Chez Van Lanschot, on ne cache pas son admiration pour la division "cloud" de Microsoft. "Le moteur de croissance Azure affiche une hausse de 61% de son chiffre d’affaires. Chez AWS, du groupe Amazon, la hausse n’est ‘que’ de 40%. De plus, la marge brute augmente chez Azure, ce que nous estimons positif pour l’action Microsoft."

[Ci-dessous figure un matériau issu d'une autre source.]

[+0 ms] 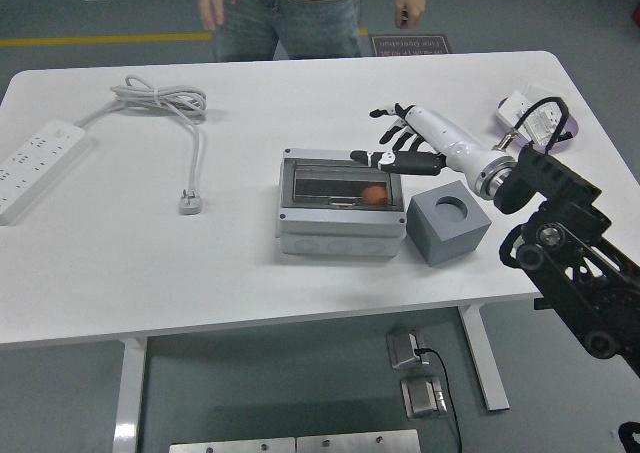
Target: Fetch the battery,place it into the box,close the lid of the box
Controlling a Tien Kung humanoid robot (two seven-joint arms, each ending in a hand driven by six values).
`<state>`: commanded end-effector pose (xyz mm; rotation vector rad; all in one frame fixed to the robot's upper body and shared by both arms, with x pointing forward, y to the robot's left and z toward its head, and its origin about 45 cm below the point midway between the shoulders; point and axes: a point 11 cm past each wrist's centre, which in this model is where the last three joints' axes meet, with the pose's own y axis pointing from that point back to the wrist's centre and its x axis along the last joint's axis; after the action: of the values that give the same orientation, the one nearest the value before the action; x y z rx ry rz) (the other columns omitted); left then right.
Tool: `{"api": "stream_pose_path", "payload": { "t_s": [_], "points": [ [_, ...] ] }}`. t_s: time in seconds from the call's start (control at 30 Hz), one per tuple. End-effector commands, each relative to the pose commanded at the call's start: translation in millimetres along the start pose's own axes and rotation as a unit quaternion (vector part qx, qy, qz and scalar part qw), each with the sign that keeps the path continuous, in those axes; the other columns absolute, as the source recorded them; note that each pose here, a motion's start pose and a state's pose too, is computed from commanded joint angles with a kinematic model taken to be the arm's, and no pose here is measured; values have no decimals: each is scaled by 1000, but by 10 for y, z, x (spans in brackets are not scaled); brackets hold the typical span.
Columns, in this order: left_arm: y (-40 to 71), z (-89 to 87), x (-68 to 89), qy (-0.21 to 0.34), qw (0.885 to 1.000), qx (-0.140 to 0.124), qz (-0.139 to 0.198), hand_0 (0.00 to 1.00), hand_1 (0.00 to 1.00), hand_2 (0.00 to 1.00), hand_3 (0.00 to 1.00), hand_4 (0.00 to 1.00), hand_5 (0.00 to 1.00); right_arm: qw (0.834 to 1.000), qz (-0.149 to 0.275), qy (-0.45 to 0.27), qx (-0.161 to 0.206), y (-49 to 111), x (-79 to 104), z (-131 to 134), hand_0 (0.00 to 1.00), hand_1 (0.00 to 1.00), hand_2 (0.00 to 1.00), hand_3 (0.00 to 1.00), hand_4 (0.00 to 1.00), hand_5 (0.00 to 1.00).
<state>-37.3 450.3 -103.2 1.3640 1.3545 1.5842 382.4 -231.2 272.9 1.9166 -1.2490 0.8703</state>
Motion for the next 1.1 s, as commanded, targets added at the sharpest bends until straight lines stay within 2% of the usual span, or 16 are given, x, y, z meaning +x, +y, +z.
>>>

Chez Dierickx Leys, on renchérit: "Grâce au cloud, l’utilisateur ne doit plus être propriétaire du hardware et du software, mais paie un abonnement (Software as a Service)." Microsoft a, lui aussi, profité de la crise du coronavirus: le recours massif au télétravail a non seulement augmenté la demande pour Microsoft Teams et les applications Cloud, mais il a fallu fournir aux télétravailleurs des ordinateurs et des tablettes (sur lesquels tournent toutes sortes de logiciels Microsoft). Le prix de l’action représente 34 fois les bénéfices attendus, mais chez Van Lanschot on estime que ce coût est justifié.

10) Adidas

En dixième et dernière position de notre palmarès, on trouve la principale participation de GBL (19% du portefeuille), Adidas, qui a vu ses ventes s’effondrer à cause de la crise sanitaire. "Pour nous c’est clair. Adidas reste une marque solide", explique-t-on chez ING Private Banking. Ce qui est confirmé par les données encourageantes sur les ventes en ligne organisées par la firme elle-même (et donc avec des marges plus élevées). "Suite à la crise du coronavirus, c’est le bon moment pour acheter cette action pour le long terme." L’initié de la bourse considère les paroles du CEO Kasper Rorsted comme encourageantes. "Il se montre positif et constate que les consommateurs s’intéressent de plus en plus à leur santé et souhaitent rester en forme en faisant du sport."